AFTER three Tests, it's still impossible to properly assess the two teams in the Cable & Wireless series.

The pitches have dictated too much of the play for that and only when we get a surface that's not like a galvanise paling, the Pitch Lake or the Gobi desert can relevant questions be answered with some degree of certainty.

Kensington's has been given careful and constant attention for several weeks now and, if appearances and the first day of the Barbados match are anything to go by, it should provide the first authentic Test match conditions of the series.

It's good news for the batsmen who, from Sabina to Bourda, have never known what was coming at them from one ball to the next. As was the case yesterday, they should be able to execute their drives, cuts and pulls with welcome certainty.

Only on the first day at Bourda, before the top soil started to turn to dust and Brian Lara, Shivnarine Chanderpaul and Carl Hooper indulged themselves, have they been able to do so.

Lara and Hooper, if not Chanderpaul, are the two on either side most likely to decimate the bowling in such a friendly environment and direct the course of the match.

Explode

There is the unmistakeable feeling that Lara is about to explode with a really big bang.

Like La Soufriere, the longer he bubbles, the more dangerous he gets and he has been bubbling for a long time now.

He was just starting to smoke in the first innings at Bourda when Robert Croft floated like a butterfly to sting like a bee. A vintage double-hundred from the captain and the Wisden Trophy will be secure.

But it is not only those on the West Indies side who should appreciate the change. England have strokeplayers, too.

They return to the ground of which most of them have happy memories from four years ago, not least Alec Stewart with his hundreds in each innings.

Even on what he has been provided so far, Stewart's bat has had an ominous ring to it every time he has been in.

Mike Atherton, Graham Thorpe and Nasser Hussain, we know, are better than they have shown and Hussain is due some luck. And, Stewart notwithstanding, Mark Ramprakash looked their most accomplished batsman at Bourda with a couple of matured innings for which they have long waited.

If both teams bat reasonably, it is not difficult envisaging that long-forgotten result at Kensington, a high-scoring draw Ð except that both are so prone to sudden and inexplicable collapses.

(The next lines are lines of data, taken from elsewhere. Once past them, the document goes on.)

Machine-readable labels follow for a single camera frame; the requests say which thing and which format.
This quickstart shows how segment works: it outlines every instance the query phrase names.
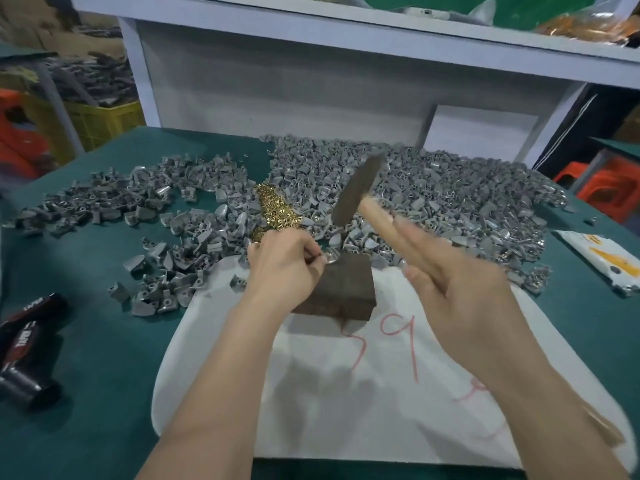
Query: dark wooden block
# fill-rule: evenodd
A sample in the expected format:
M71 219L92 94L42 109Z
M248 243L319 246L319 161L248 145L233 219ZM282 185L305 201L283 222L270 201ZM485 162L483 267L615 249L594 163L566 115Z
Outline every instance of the dark wooden block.
M375 307L369 256L343 253L324 268L316 289L293 313L369 321Z

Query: forearm
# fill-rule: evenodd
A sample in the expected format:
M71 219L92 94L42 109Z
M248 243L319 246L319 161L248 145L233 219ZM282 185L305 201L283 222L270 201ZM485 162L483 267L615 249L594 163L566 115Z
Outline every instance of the forearm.
M281 321L267 303L249 299L229 313L139 480L249 478L264 377Z
M551 366L531 375L525 388L505 381L492 394L504 413L530 480L628 479L588 421L571 387Z

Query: hand
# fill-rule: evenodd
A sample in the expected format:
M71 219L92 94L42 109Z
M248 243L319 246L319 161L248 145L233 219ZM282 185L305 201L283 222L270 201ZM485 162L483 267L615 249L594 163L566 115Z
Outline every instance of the hand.
M504 271L453 248L402 217L398 232L423 263L404 275L420 297L431 329L450 357L492 388L525 388L550 365L520 311Z
M306 300L324 272L320 245L302 229L270 230L249 246L245 298L258 299L284 318Z

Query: green board
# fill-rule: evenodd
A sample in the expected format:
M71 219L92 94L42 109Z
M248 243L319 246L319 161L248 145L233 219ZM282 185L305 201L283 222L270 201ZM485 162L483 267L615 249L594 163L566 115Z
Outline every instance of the green board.
M417 6L434 10L469 13L485 0L366 0L373 8L390 10ZM595 0L495 0L497 10L493 24L517 30L533 30L537 25L562 13L580 10Z

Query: white board
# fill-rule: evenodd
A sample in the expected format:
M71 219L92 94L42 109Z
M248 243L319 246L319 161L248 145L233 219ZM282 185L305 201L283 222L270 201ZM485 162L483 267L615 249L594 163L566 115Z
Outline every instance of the white board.
M370 322L290 315L276 336L262 393L256 457L448 463L522 468L491 395L442 350L418 297L397 268L374 270L378 306ZM215 343L246 276L237 258L216 266L167 348L152 402L160 434ZM629 471L636 443L620 406L522 290L514 293L551 364L627 442L616 454Z
M439 104L423 148L512 162L537 120L530 114Z

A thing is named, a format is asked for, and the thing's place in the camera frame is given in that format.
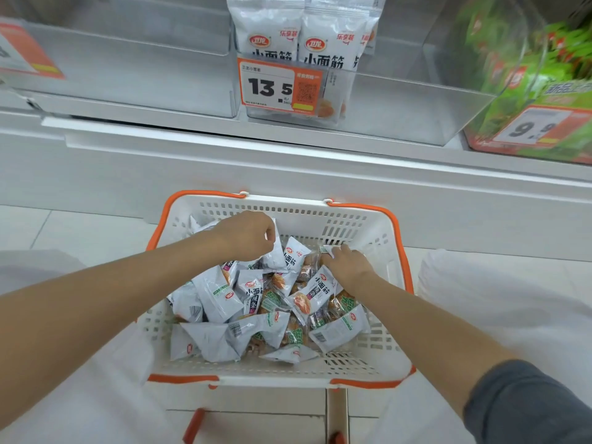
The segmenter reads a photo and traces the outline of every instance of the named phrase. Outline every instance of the gray sleeve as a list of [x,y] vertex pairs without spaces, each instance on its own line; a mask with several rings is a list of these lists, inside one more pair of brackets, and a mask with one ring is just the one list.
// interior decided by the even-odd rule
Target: gray sleeve
[[463,416],[478,444],[592,443],[592,410],[522,360],[486,373],[473,388]]

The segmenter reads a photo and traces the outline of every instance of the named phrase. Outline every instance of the hand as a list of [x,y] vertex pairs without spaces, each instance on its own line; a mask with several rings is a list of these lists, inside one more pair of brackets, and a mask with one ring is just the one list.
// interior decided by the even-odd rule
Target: hand
[[241,212],[220,221],[210,233],[224,261],[256,260],[270,252],[275,241],[273,221],[263,212]]
[[348,245],[342,245],[341,248],[334,247],[331,258],[328,254],[323,254],[322,263],[327,265],[331,273],[341,284],[345,291],[352,296],[358,297],[360,290],[357,286],[360,280],[365,279],[368,275],[375,275],[374,269],[370,262],[359,251],[352,251]]

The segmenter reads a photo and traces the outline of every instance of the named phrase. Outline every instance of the floor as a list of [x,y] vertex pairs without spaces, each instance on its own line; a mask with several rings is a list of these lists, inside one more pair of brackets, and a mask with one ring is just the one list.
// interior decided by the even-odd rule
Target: floor
[[[49,211],[0,205],[0,250],[59,249],[88,266],[142,252],[155,226],[138,218]],[[414,277],[427,249],[407,248]],[[472,253],[475,261],[592,304],[592,263]],[[322,443],[326,396],[317,389],[224,388],[150,384],[180,436],[193,411],[206,407],[196,443],[252,441]],[[389,390],[348,392],[351,444],[362,444],[389,399]],[[246,431],[257,424],[252,436]]]

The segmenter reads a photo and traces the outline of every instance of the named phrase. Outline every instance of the white plastic shopping basket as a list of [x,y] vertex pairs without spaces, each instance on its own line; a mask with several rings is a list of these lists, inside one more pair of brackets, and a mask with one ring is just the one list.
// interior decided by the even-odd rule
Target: white plastic shopping basket
[[[187,237],[189,215],[206,224],[244,210],[263,211],[276,218],[282,237],[294,236],[305,245],[348,243],[366,255],[380,276],[413,292],[396,217],[384,208],[369,205],[254,196],[245,192],[178,192],[167,200],[147,250]],[[343,348],[295,366],[270,362],[252,353],[239,362],[229,363],[208,363],[200,356],[170,361],[173,318],[164,299],[138,319],[156,351],[154,373],[149,380],[208,382],[211,387],[393,388],[415,371],[370,312],[370,335],[359,335]]]

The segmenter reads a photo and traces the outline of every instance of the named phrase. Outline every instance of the price tag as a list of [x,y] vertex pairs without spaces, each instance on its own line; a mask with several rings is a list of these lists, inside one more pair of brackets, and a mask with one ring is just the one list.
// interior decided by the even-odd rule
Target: price tag
[[239,58],[240,96],[244,105],[314,115],[323,82],[322,70]]
[[0,69],[64,79],[35,39],[11,19],[0,21]]
[[[581,121],[569,121],[573,123],[573,127],[563,128],[562,137],[553,137],[556,128],[563,126],[562,123],[575,114],[581,115],[581,112],[572,111],[568,109],[553,109],[547,107],[528,107],[522,113],[514,118],[514,120],[498,133],[493,141],[512,143],[520,145],[554,145],[561,139],[567,137],[570,133],[575,131],[583,124]],[[590,114],[585,113],[586,121],[590,119]]]

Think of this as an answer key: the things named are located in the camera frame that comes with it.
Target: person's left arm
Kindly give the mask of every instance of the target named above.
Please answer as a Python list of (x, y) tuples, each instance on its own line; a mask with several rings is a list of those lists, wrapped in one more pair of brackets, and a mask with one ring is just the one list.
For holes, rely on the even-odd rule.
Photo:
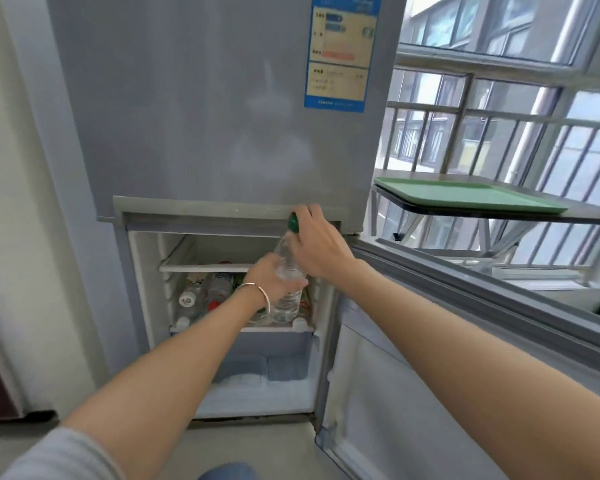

With the brittleness at the top and bottom of the order, whatever total the West Indies get these days depends on their middle.

Caved in

Repeatedly over the past couple of years, already four times in this series, it has caved in.

The habit of two batsmen getting out one after the other after a promising partnership was once more needlessly repeated by Adrian Griffith and Philo Wallace for Barbados yesterday, a sure recipe for the disasters that have befallen the Test team.

For the West Indies, the likes of David Williams, Ian Bishop and Curtly Ambrose have been too often left to squeeze out runs at the end. If it happens again, it could cost the match.

The other factor in the equation is how the bowling adjusts to the change.

Will Ambrose, Courtney Walsh and Fraser, the over-worked thirtysomethings, be fresh enough this far into the series to keep pegging away if the opposition is, let's say, 320 for three by lunch in the heat on the second day?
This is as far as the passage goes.